O Que Isso Significa Para Você
Se você administra uma organização que processa dados pessoais nos Países Baixos, seja uma empresa de eventos, uma pequena empresa ou uma organização sem fins lucrativos, o efeito prático do Artigo 21b é direto: qualquer multa futura da GDPR carregará seu nome em registros públicos. Isso não muda suas obrigações legais subjacentes, mas aumenta os riscos de acertar a conformidade na primeira vez. O dano reputacional de uma multa nomeada pode durar mais do que a própria penalidade financeira, particularmente para organizações cujos clientes ou parceiros podem facilmente pesquisar registros públicos de fiscalização antes de assinar um contrato.

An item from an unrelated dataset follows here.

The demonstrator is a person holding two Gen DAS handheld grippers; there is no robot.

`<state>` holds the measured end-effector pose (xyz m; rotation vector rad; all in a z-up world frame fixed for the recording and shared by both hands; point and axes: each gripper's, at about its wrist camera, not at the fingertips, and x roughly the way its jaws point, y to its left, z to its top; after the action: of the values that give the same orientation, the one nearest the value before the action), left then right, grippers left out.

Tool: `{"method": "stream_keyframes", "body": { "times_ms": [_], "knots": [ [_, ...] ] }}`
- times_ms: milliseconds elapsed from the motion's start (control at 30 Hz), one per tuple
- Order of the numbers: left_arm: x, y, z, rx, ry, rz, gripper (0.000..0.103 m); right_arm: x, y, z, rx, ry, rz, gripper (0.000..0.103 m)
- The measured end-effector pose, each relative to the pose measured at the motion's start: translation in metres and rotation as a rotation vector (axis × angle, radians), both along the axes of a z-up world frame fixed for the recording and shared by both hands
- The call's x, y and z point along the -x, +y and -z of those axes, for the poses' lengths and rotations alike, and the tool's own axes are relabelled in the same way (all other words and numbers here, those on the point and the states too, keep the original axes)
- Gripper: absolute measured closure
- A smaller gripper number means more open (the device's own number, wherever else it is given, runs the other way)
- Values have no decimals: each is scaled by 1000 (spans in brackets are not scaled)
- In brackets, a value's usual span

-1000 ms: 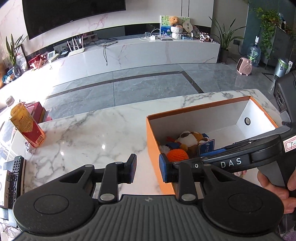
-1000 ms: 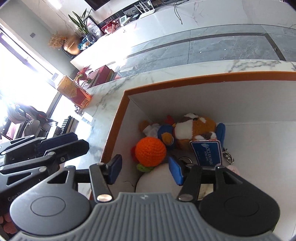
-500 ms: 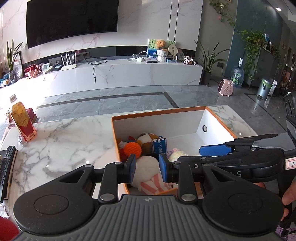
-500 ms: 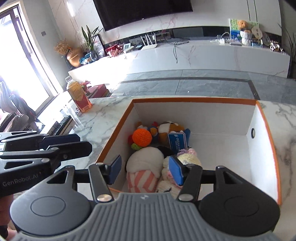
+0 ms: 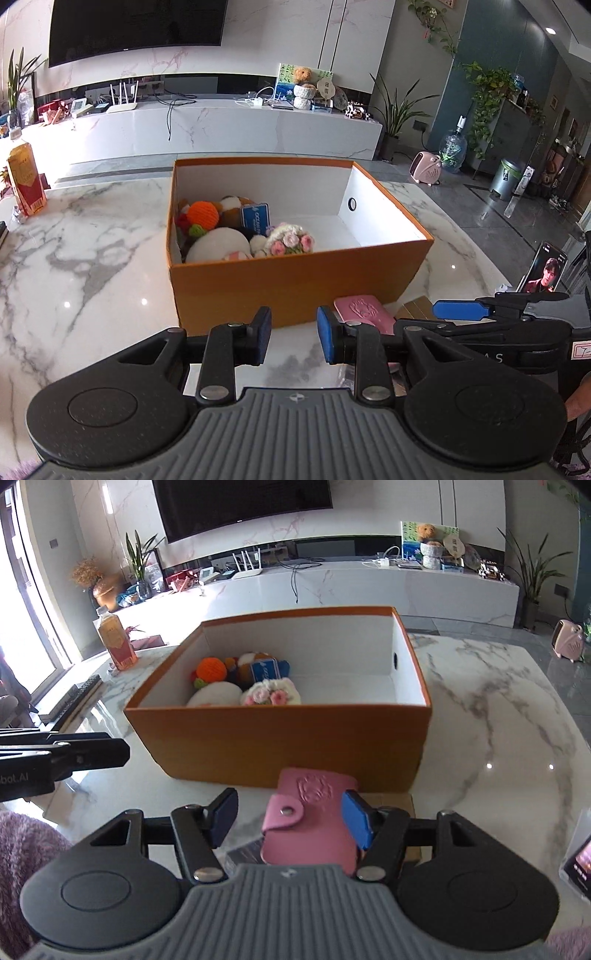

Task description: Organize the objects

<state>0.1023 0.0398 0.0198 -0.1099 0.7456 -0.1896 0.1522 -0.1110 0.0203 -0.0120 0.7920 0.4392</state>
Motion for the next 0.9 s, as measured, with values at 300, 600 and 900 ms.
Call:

Para indivíduos cujos dados são coletados por essas organizações, a mudança é, sem dúvida, um ganho líquido. Maior transparência sobre quem foi sancionado dá aos consumidores e participantes de eventos mais informações ao decidir em quais empresas confiar seus dados pessoais.
Principais Conclusões
Antes que 1 de setembro de 2026 chegue, organizações que operam nos Países Baixos, especialmente aquelas que lidam com dados de participantes, clientes ou membros por meio de sistemas de inscrição e bilheteria, devem revisar a linguagem de consentimento em todos os formulários de coleta de dados, confirmar que os acordos de processamento de dados com fornecedores terceirizados estão atualizados, verificar se as práticas de retenção de dados correspondem às políticas escritas e resolver quaisquer lacunas de conformidade conhecidas agora, em vez de depois que uma sanção se tornar pública. Agir cedo é a diferença entre corrigir silenciosamente um problema e tê-lo permanentemente vinculado ao nome da sua organização em registros públicos de fiscalização.